I read somewhere that oldest children are like tester pancakes, they never really turn out as good because you almost have to mess up one before you get good at making them.  As the oldest child, I thought it was kind of a lousy way of looking at it, but as a mother, I somewhat see the wisdom of it.  Not that Jessie isn’t going to be as “good” as the others by the time I’m done, but she’s the one that teaches me.  Because of her, I’m a better mother to Sam.  And Julie benefits from having both of them come before her.  I know what I’m doing, because I’ve figured it out, somewhat.  I know how to do the “mother of a six year old” and “mother of a two year old” – I’ve done it before.  But Jessie’s always at a new stage, it seems, and each time, I have to realize again that I really have no idea what I’m doing.

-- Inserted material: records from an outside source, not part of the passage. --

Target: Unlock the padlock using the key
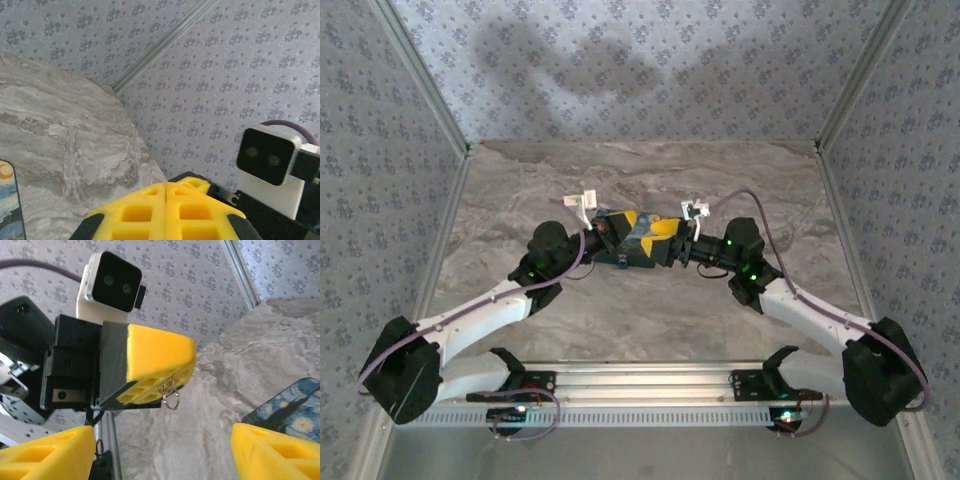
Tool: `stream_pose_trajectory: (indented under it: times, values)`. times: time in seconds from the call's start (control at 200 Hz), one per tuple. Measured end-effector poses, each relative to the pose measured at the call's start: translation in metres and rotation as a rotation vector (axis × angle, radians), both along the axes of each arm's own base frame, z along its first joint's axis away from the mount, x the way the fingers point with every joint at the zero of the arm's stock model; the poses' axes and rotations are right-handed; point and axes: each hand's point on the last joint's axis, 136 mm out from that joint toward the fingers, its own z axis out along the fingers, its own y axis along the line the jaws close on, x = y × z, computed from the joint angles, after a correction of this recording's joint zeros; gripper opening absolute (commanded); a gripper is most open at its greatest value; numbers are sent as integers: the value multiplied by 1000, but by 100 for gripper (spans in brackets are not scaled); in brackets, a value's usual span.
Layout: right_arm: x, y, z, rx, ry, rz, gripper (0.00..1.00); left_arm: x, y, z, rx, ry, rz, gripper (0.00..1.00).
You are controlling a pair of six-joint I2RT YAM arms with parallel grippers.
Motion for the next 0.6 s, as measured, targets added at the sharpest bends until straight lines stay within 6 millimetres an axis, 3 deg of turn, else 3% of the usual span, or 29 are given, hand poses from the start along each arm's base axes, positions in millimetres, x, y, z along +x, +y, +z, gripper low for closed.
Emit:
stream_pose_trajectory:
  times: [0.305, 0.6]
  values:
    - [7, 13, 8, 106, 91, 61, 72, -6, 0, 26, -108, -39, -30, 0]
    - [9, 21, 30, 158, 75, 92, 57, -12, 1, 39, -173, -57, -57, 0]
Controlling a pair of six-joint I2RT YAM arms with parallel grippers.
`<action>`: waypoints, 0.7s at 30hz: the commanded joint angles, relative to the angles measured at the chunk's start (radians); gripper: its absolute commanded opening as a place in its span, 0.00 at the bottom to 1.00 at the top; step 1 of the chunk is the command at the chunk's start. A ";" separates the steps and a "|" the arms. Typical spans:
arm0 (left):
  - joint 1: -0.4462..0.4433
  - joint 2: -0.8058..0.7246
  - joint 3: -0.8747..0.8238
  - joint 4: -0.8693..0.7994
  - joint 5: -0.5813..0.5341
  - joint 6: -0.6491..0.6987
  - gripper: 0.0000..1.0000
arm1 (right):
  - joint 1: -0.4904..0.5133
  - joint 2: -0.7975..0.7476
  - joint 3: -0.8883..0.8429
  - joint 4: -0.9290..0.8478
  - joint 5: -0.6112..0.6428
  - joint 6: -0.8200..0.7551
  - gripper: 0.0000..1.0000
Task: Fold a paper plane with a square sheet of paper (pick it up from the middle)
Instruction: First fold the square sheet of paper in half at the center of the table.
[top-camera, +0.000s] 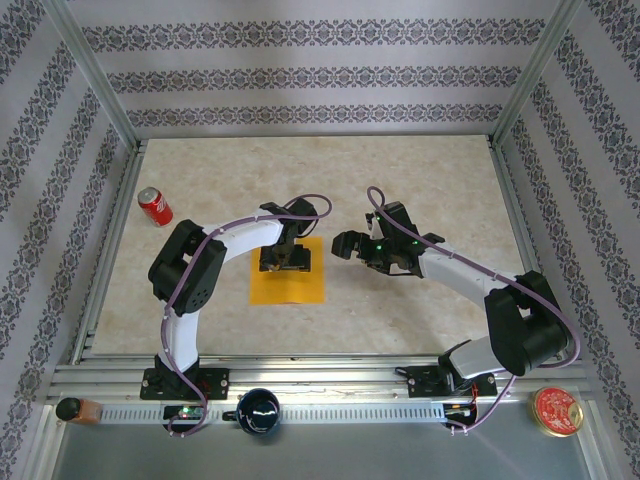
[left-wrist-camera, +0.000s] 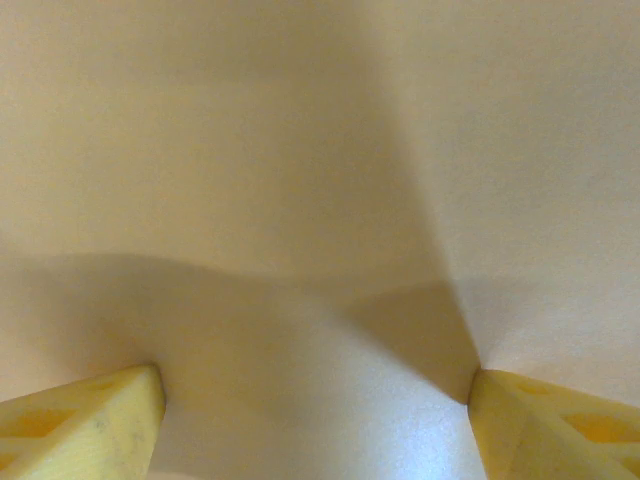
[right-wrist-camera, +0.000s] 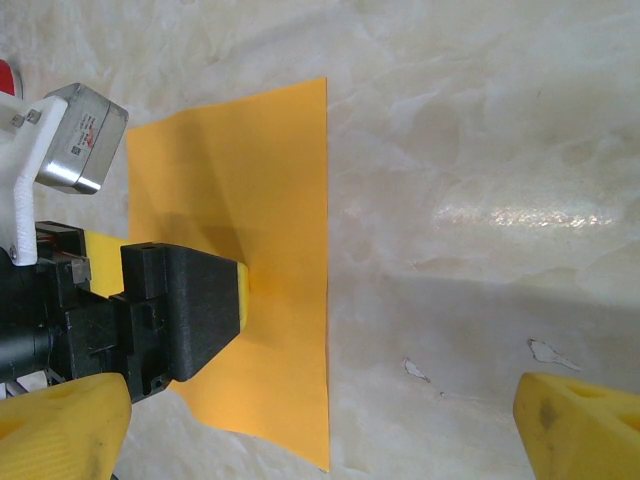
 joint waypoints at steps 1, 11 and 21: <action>0.011 0.032 -0.040 0.027 0.007 -0.014 0.76 | 0.011 0.006 0.023 -0.002 0.009 0.016 0.98; 0.009 -0.054 -0.067 0.104 0.026 -0.014 0.44 | 0.010 -0.058 -0.005 -0.005 0.073 0.022 0.98; 0.007 -0.180 -0.131 0.264 0.135 -0.039 0.33 | -0.011 -0.139 -0.053 -0.012 0.166 0.065 0.98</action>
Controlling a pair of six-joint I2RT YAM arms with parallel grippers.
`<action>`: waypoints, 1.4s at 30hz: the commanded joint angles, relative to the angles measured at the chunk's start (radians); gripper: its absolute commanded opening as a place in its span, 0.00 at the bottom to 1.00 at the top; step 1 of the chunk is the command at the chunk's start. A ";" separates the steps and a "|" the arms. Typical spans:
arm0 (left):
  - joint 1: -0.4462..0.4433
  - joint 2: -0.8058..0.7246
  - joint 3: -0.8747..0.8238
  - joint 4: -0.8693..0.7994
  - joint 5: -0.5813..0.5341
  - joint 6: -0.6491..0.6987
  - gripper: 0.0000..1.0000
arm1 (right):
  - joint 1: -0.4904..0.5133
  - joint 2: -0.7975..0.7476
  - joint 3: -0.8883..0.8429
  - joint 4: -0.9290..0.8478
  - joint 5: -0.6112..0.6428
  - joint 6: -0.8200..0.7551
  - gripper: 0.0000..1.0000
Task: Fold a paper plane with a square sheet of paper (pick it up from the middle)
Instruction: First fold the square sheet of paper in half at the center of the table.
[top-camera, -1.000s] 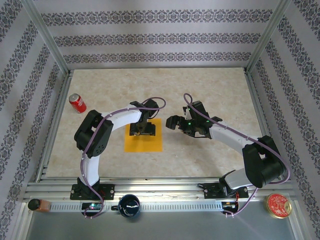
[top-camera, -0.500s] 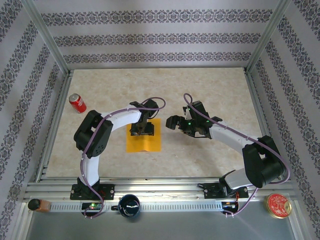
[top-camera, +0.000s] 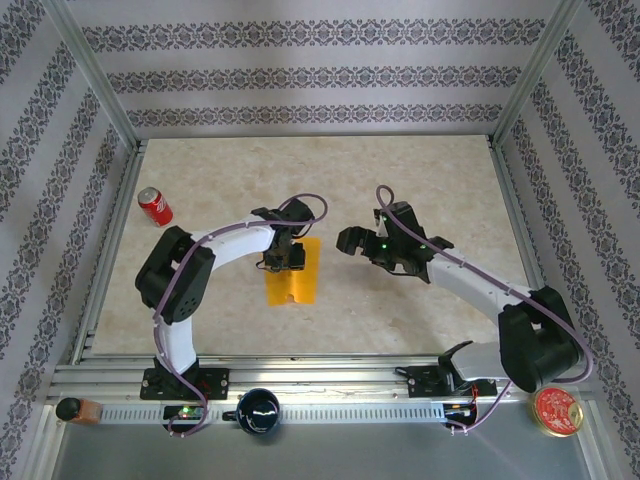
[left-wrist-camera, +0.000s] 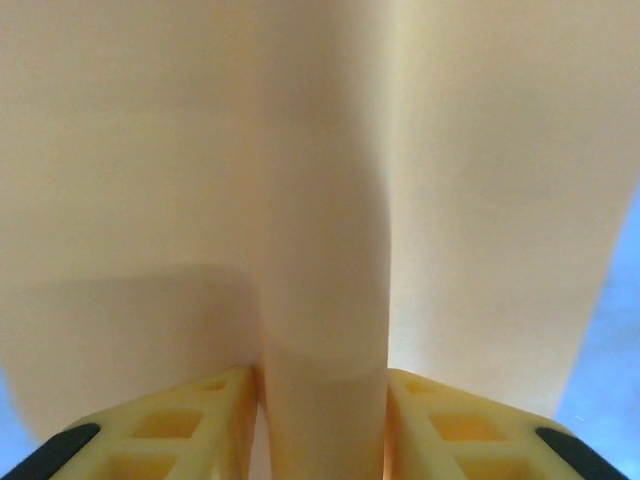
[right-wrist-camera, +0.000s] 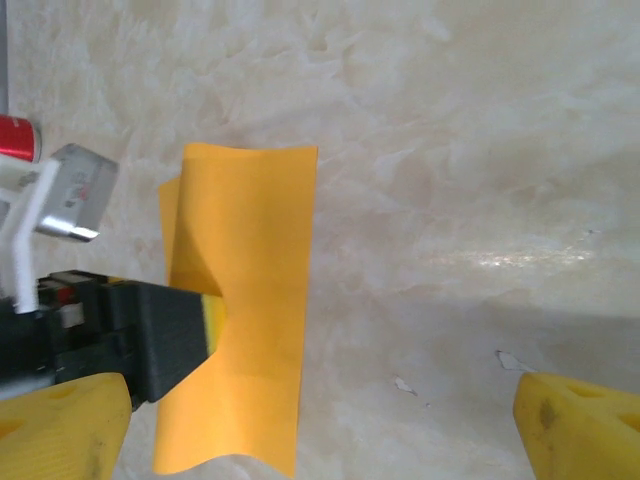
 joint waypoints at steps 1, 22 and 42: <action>0.007 -0.074 -0.032 0.137 0.098 -0.027 0.32 | -0.016 -0.045 -0.031 -0.012 0.071 0.040 0.98; -0.003 -0.069 -0.282 0.921 0.481 -0.446 0.34 | -0.206 -0.267 -0.229 0.191 -0.075 0.086 0.98; 0.000 -0.021 -0.285 0.700 0.355 -0.308 0.36 | -0.161 -0.052 -0.192 0.322 -0.251 0.122 0.91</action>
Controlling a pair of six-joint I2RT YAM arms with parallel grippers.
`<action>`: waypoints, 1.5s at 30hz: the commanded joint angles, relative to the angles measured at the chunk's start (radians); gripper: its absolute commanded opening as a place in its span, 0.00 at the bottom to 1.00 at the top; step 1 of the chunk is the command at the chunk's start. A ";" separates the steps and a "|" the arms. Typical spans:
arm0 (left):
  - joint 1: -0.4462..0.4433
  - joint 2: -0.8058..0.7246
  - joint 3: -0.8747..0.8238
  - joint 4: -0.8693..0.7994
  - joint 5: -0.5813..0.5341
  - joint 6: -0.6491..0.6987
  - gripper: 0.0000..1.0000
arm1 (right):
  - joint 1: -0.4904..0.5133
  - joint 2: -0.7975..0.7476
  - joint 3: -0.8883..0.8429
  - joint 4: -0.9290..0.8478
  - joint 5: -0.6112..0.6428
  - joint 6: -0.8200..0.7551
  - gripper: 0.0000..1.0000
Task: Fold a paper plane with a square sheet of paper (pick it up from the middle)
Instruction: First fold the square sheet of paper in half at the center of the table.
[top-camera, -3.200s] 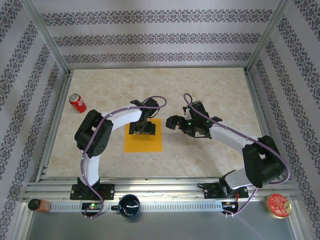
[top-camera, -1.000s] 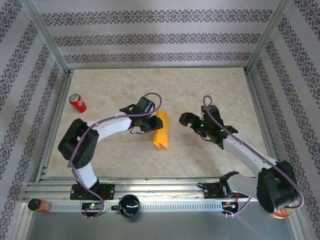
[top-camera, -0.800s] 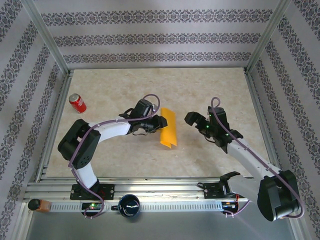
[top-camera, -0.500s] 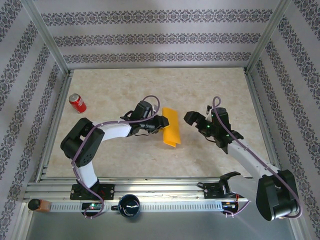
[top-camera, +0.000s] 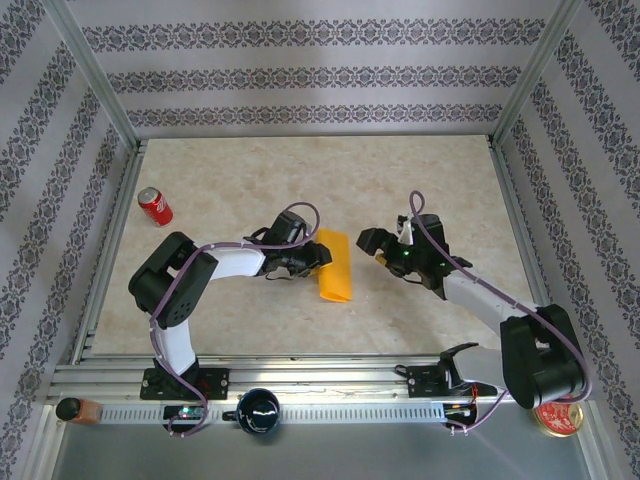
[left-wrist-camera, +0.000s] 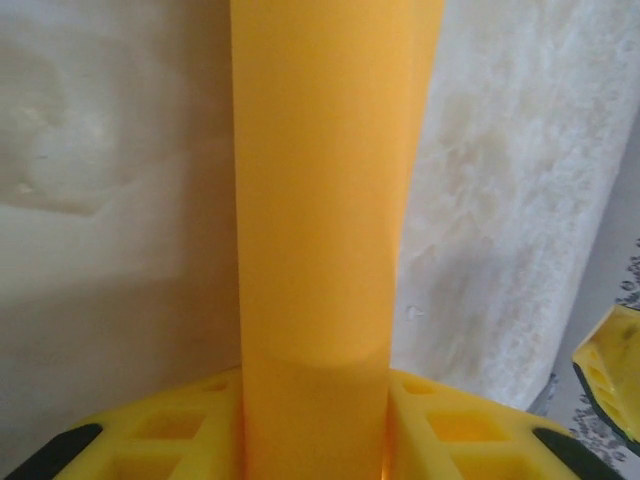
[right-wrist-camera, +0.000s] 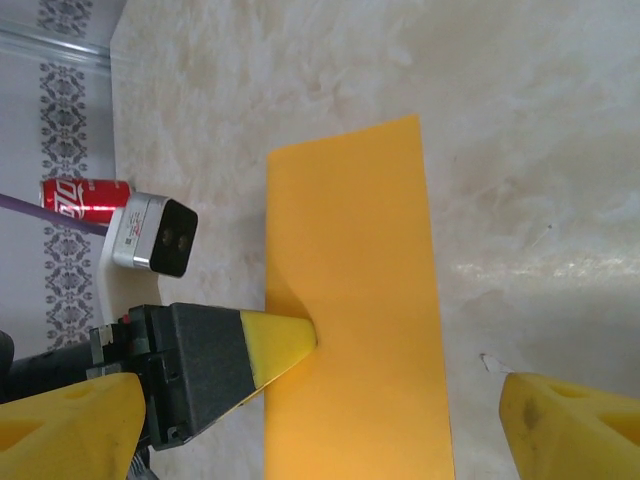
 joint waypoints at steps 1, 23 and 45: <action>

It’s an established fact that at some point, your child will scream “I hate you!” at you.  I was prepared for that.  In fact, Jessie (and Sam) have both already, at least once, said it to me mid-temper tantrum.  But last night, Jessie yelled me “I know you hate me” and it took my breath away.   My baby girl, my beloved child, the child who has owned my heart from her very first breath, thought that I hated her.

She’s a smart kid, she knew that I was ready, to some extent, for her to hate me.  I could have handled that.  But to say that I hated her – it devastated me.  Want to know why she thought I hated her?  Because I wouldn’t let her watch Dance Moms.  Worse, I insisted she either go to sleep in her own bed, or she could snuggle up next to me and watch George Stephanopolis.  When she objected rudely to George, I told her she was welcome to go to her own room, and she stormed out.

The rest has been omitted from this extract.